Many survivors of human trafficking return to Cambodia having incurred extensive debt. Project ARK’s mission is to tackle poverty as a culprit of human trafficking by equipping and restoring livelihood and dignity through the construction trade while introducing quality, affordable family homes into the Cambodian real-estate market.
As a missionary with Project Ark, Mr. Booth’s task is to work with other missionaries from Global Ministries and partner agencies, the Methodist Church in Cambodia and local leaders to provide leadership and supervision for the endeavor.
“Early in my life,” Mr. Booth recalled, “the church helped my family financially, socially and emotionally. After receiving such a blessing, helping others became very important to me.” The youth group, he said, “became an extension of my family. I found volunteering for mission work very rewarding. Helping others became a way of life when I entered a career as a counselor.” Eventually, however, he realized God was calling him directly to the mission field.
“After serving on several short-term mission trips,” he said, “I joined the World Race [mission trip] in 2015 to visit 11 countries in 11 months. This proved to be a reinforcement of the calling in my heart.”
Born in Painesville, Ohio, Mr. Booth earned an Associate of Applied Sciences degree in counseling (2006) and a certificate in mental health/substance-abuse prevention (2010), both from Eastfield College, Mesquite, Texas, as well as a Bachelor of Arts degree in psychology from the University of North Texas in Denton (2010).

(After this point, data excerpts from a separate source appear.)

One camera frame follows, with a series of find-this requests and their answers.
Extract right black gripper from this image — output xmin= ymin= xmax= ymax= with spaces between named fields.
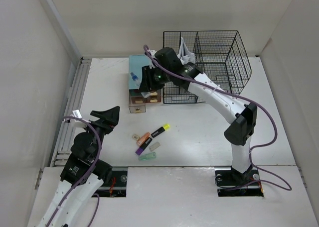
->
xmin=139 ymin=64 xmax=172 ymax=92

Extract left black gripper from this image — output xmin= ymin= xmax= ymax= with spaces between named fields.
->
xmin=81 ymin=106 xmax=120 ymax=159

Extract clear glue bottle blue cap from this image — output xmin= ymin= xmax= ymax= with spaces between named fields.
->
xmin=130 ymin=72 xmax=141 ymax=88

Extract clear drawer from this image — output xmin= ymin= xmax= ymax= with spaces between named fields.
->
xmin=129 ymin=96 xmax=146 ymax=114

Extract yellow black highlighter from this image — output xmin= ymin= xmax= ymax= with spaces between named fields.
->
xmin=151 ymin=123 xmax=170 ymax=138

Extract white instruction booklet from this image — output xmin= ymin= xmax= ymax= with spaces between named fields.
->
xmin=177 ymin=37 xmax=195 ymax=65

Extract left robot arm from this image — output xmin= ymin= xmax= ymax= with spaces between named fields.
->
xmin=38 ymin=106 xmax=120 ymax=227

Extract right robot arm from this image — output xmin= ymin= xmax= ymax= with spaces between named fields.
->
xmin=140 ymin=45 xmax=257 ymax=184

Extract teal mini drawer cabinet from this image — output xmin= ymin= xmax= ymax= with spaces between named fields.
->
xmin=128 ymin=54 xmax=161 ymax=103

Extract purple black highlighter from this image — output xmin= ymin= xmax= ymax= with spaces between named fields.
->
xmin=135 ymin=137 xmax=153 ymax=156

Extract grey white eraser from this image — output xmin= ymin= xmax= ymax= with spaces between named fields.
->
xmin=149 ymin=142 xmax=160 ymax=152

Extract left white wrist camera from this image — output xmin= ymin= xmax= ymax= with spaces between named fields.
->
xmin=63 ymin=110 xmax=87 ymax=128

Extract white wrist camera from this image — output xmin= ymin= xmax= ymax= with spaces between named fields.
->
xmin=63 ymin=110 xmax=87 ymax=128
xmin=143 ymin=45 xmax=158 ymax=69

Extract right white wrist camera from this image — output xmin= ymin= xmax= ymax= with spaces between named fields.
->
xmin=143 ymin=45 xmax=158 ymax=69

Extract aluminium rail frame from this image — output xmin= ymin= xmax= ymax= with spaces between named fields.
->
xmin=34 ymin=57 xmax=92 ymax=190

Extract red orange base wires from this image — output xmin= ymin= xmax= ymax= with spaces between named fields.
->
xmin=108 ymin=177 xmax=118 ymax=197

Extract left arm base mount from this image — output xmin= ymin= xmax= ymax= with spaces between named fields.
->
xmin=95 ymin=168 xmax=128 ymax=198

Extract black wire mesh organizer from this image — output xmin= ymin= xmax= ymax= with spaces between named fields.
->
xmin=162 ymin=30 xmax=252 ymax=95

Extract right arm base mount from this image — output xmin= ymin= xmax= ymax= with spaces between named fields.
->
xmin=214 ymin=167 xmax=264 ymax=197

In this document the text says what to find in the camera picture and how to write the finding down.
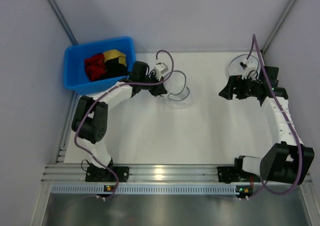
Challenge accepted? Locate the slotted grey cable duct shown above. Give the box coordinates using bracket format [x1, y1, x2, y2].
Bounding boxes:
[51, 184, 252, 195]

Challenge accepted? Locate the blue plastic bin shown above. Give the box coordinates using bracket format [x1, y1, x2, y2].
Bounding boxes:
[63, 36, 136, 95]

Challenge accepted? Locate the red lace bra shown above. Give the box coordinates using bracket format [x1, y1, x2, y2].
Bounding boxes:
[84, 53, 107, 82]

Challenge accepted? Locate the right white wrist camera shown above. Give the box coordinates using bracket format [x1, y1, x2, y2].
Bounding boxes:
[240, 59, 256, 72]

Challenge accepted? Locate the yellow garment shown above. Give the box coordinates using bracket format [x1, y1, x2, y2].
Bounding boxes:
[102, 49, 127, 66]

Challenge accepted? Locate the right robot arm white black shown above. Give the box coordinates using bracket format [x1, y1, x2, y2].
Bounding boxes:
[218, 66, 315, 185]

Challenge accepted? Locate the black garment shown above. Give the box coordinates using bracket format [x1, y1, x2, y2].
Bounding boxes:
[99, 56, 129, 80]

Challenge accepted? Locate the aluminium frame rail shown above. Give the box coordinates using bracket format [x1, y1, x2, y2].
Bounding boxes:
[40, 162, 227, 184]

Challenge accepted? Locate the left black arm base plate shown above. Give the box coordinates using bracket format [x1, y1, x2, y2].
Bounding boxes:
[85, 165, 130, 182]

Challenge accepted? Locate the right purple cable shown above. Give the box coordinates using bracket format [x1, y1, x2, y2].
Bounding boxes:
[237, 33, 305, 201]

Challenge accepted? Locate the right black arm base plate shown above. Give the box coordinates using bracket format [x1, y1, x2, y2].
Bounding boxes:
[217, 165, 260, 184]

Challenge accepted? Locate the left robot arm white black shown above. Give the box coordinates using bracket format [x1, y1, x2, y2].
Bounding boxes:
[71, 61, 174, 171]

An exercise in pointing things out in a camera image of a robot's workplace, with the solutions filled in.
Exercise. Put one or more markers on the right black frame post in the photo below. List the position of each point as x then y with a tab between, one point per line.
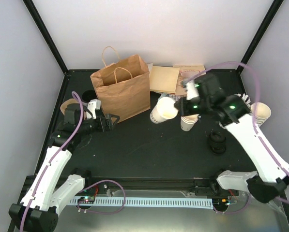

Prior to his present assignment, Mr. Booth worked as a counselor responsible for a full probationer caseload with Genesis Counseling (2009-11). He co-founded Bedrock Counseling to serve probationers in Dallas, Denton, Ellis and Collin counties (2010-2014). Most recently, he was the founder and sole proprietor of Booth Life Coaching (2014-2020).
Mr. Booth is a member of First United Methodist Church, Lewisville, part of the North Texas Annual Conference. “The church continues to be a cornerstone of my faith,” he said, “where I find God’s presence most pronounced is in service missions and in the hearts of new believers. I seek only to serve others in Christ’s name, because experience has proven this to be my greatest joy.”